**Your objective**
From the data below, retype exactly the lines starting with the one that contains "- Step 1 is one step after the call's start" and ending with the one that contains "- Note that", both included.

**Recorded information**
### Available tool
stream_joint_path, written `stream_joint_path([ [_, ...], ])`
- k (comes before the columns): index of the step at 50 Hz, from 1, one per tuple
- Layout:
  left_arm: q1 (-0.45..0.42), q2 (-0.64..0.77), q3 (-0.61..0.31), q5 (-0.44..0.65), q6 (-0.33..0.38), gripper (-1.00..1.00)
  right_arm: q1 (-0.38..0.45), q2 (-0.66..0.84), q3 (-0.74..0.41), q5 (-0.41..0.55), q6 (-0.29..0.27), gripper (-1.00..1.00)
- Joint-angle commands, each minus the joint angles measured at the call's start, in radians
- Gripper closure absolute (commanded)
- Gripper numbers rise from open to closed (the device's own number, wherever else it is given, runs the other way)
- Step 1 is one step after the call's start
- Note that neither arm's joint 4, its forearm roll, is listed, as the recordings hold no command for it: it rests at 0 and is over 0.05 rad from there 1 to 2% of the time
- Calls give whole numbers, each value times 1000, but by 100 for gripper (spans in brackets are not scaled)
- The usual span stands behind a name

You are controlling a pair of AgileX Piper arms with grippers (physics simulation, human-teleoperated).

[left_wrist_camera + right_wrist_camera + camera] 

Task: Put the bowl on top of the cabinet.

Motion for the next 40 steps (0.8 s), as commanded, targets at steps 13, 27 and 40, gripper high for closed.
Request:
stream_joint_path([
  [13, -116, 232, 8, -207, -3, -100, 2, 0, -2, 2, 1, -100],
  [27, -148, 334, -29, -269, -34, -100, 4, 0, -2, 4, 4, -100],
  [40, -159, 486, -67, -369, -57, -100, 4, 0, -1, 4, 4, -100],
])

**Task solution**
- Step 1 is one step after the call's start
- Note that neither arm's joint 4, its forearm roll, is listed, as the recordings hold no command for it: it rests at 0 and is over 0.05 rad from there 1 to 2% of the time

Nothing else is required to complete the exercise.